**THE DATA**:
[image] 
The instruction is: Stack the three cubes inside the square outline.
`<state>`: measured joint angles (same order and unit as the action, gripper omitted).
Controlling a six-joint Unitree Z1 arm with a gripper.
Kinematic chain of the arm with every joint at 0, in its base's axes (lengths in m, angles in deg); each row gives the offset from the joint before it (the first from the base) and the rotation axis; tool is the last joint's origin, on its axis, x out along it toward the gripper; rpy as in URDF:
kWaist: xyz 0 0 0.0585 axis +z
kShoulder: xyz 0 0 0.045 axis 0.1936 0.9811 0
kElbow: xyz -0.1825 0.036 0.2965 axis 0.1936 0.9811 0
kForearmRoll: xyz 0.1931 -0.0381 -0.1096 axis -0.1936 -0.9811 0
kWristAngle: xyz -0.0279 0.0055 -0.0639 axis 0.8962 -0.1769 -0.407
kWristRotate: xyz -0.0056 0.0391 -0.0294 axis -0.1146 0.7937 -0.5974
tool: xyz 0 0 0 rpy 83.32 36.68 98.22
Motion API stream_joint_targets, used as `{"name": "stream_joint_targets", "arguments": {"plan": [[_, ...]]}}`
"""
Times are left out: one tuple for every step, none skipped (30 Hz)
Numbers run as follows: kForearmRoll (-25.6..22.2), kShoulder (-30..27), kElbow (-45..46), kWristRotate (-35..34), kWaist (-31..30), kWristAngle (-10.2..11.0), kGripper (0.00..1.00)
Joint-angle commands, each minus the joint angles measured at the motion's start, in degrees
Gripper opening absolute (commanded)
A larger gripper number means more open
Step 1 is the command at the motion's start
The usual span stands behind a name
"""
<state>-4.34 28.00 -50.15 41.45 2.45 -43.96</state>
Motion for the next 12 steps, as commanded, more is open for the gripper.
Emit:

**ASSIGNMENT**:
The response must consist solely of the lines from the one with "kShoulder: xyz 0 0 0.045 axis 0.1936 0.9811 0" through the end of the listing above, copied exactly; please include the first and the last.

**SOLUTION FOR THIS PROBLEM**:
kShoulder: xyz 0 0 0.045 axis 0.1936 0.9811 0
kElbow: xyz -0.1825 0.036 0.2965 axis 0.1936 0.9811 0
kForearmRoll: xyz 0.1931 -0.0381 -0.1096 axis -0.1936 -0.9811 0
kWristAngle: xyz -0.0279 0.0055 -0.0639 axis 0.8962 -0.1769 -0.407
kWristRotate: xyz -0.0056 0.0391 -0.0294 axis -0.1146 0.7937 -0.5974
tool: xyz 0 0 0 rpy 83.32 36.68 98.22
Motion API stream_joint_targets, used as `{"name": "stream_joint_targets", "arguments": {"plan": [[_, ...]]}}`
"""
Times are left out: one tuple for every step, none skipped (30 Hz)
Numbers run as follows: kForearmRoll (-25.6..22.2), kShoulder (-30..27), kElbow (-45..46), kWristRotate (-35..34), kWaist (-31..30), kWristAngle (-10.2..11.0), kGripper (0.00..1.00)
Joint-angle commands, each minus the joint angles measured at the motion's start, in degrees
Gripper opening absolute (commanded)
A larger gripper number means more open
Step 1 is the command at the motion's start
The usual span stands behind a name
"""
<state>-4.34 28.00 -50.15 41.45 2.45 -43.96</state>
Motion for the next 12 steps, as commanded, more is open for the gripper.
Emit:

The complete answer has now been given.